Chapter 3: Recognizing your grief
Missing who they were
My mom used to take pride in her special dishes, pickles, and jams. It breaks my heart this isn’t part of her anymore. She still talks about it in the present, but it’s been a long time since she’s been able to do any of that.
The changes to our marital relationship were hard: the lack of cuddles, the lack of love; the loss of reciprocity and affection over such a long time.
We miss our dad, and my mom misses her husband. It has become harder to talk to him, and our relationship has changed.
The effects of progressive illness can sometimes cause changes to the person you care about. Changes to personality, interests, or abilities, for instance, can make it difficult to recognize or relate to the person.
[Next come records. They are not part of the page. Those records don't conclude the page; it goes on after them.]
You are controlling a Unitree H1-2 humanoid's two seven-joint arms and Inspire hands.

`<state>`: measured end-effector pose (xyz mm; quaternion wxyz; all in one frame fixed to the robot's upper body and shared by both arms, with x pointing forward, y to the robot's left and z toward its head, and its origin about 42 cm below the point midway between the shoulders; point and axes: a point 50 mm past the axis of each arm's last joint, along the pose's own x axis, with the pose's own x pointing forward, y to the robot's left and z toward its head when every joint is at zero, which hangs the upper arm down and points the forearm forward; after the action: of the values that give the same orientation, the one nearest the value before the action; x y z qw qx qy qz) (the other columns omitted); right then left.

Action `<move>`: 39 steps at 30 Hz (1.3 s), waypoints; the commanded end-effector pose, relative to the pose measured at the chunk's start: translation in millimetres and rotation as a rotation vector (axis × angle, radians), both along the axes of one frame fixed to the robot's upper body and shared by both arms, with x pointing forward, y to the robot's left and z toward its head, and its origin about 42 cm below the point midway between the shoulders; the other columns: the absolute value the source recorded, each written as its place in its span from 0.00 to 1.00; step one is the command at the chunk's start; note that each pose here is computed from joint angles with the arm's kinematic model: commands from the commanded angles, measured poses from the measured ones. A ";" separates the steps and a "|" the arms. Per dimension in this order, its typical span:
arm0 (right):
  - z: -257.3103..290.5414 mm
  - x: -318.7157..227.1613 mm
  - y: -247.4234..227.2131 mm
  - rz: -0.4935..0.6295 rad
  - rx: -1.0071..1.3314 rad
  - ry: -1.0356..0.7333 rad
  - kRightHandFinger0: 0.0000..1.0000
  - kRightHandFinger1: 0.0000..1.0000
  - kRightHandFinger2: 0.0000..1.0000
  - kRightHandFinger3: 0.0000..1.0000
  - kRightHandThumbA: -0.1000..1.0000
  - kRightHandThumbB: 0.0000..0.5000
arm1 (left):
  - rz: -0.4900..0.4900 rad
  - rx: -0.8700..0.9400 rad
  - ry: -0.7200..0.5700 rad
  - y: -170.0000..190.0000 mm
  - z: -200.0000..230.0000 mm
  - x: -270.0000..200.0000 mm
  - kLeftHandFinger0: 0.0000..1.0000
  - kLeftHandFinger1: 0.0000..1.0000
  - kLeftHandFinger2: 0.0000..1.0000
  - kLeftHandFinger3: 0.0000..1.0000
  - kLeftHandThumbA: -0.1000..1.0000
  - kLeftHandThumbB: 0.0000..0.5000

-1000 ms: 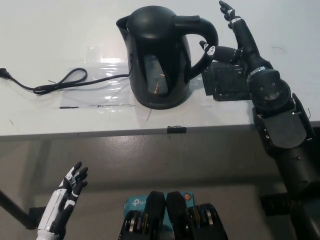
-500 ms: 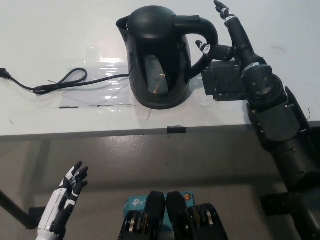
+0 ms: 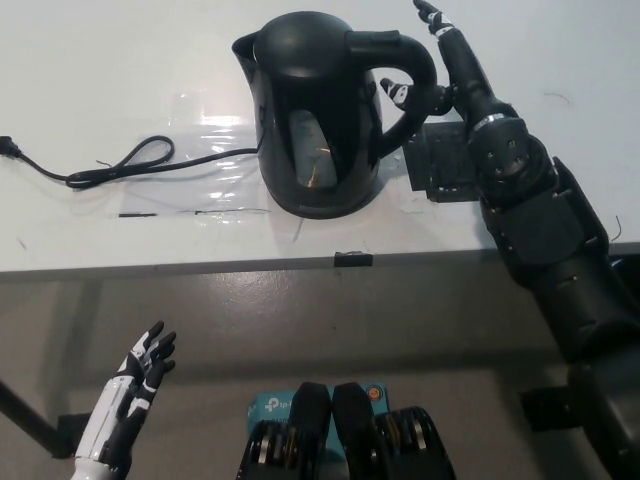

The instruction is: Use the right hand to grab the handle of the kettle from the base and place it on the right side

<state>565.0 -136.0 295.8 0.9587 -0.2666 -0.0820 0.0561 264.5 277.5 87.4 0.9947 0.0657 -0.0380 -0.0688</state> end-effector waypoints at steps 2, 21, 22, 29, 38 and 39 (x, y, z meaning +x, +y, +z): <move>47.3 8.1 13.8 0.017 -0.008 -0.134 1.00 1.00 1.00 1.00 0.73 0.71 | -0.017 0.009 -0.077 3.3 12.6 5.2 1.00 1.00 1.00 1.00 0.88 0.66; 47.0 7.3 27.0 -0.211 -0.010 -0.365 0.00 0.31 0.71 0.75 0.00 0.23 | -0.015 0.001 -0.079 2.6 11.9 9.7 1.00 1.00 1.00 1.00 0.90 0.65; 48.8 7.6 27.3 -0.210 -0.001 -0.372 0.00 0.31 0.70 0.74 0.00 0.24 | -0.015 0.001 -0.080 2.7 12.4 10.9 1.00 1.00 1.00 1.00 0.90 0.66; 57.9 6.0 33.9 -0.212 0.120 -0.387 0.00 0.17 0.59 0.42 0.00 0.33 | -0.018 0.017 -0.081 4.3 11.2 13.0 1.00 1.00 1.00 1.00 0.94 0.67; 111.1 3.7 48.4 -0.222 0.299 -0.485 0.00 0.14 0.62 0.67 0.00 0.25 | -0.005 0.021 -0.066 4.1 4.5 7.2 1.00 1.00 1.00 1.00 0.95 0.68; 116.1 3.7 49.8 -0.217 0.307 -0.491 0.00 0.13 0.61 0.69 0.00 0.24 | -0.001 0.026 -0.065 5.0 3.9 6.1 1.00 1.00 1.00 1.00 0.96 0.70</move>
<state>565.9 -103.2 302.2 0.9616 -0.2138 -0.1441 -0.0937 273.7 277.2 87.2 0.9941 0.0674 -0.0486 -0.0700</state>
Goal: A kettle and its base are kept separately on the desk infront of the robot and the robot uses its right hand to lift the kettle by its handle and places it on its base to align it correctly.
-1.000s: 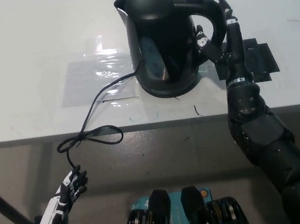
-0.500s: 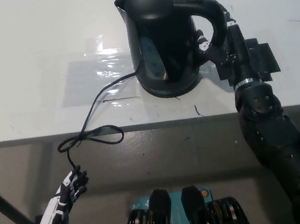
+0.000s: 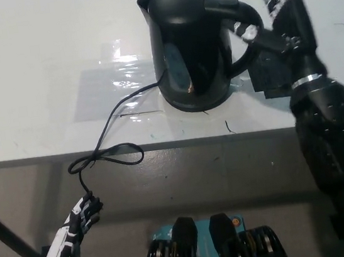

With some people, although their heart beats and their body is present, the essence of the person that made them “who they are” can seem to be gone. You may feel like they are no longer the person you once knew.
Their absence and presence at the same time can be confusing and can lead to mixed feelings. For example:
- You may not want to spend time with them but feel you must.
- You may love the person but not like the changes in them.
- You may be frustrated and also sad that they can’t communicate with you.
- You may grieve and feel guilty because the person is still alive.
All of these thoughts and feelings compete with the energy required to care for someone who may not relate to you in the same way or even recognize you.
What may help
- Recognize that your feelings may be complex or conflicting, and remind yourself that this is normal.
- Explore new ways to relate to the person, such as reading, drawing, or listening to music.
- If the person will accept it, brushing their hair or holding their hand might give you a sense of still being connected, though it may not be in the same way as before.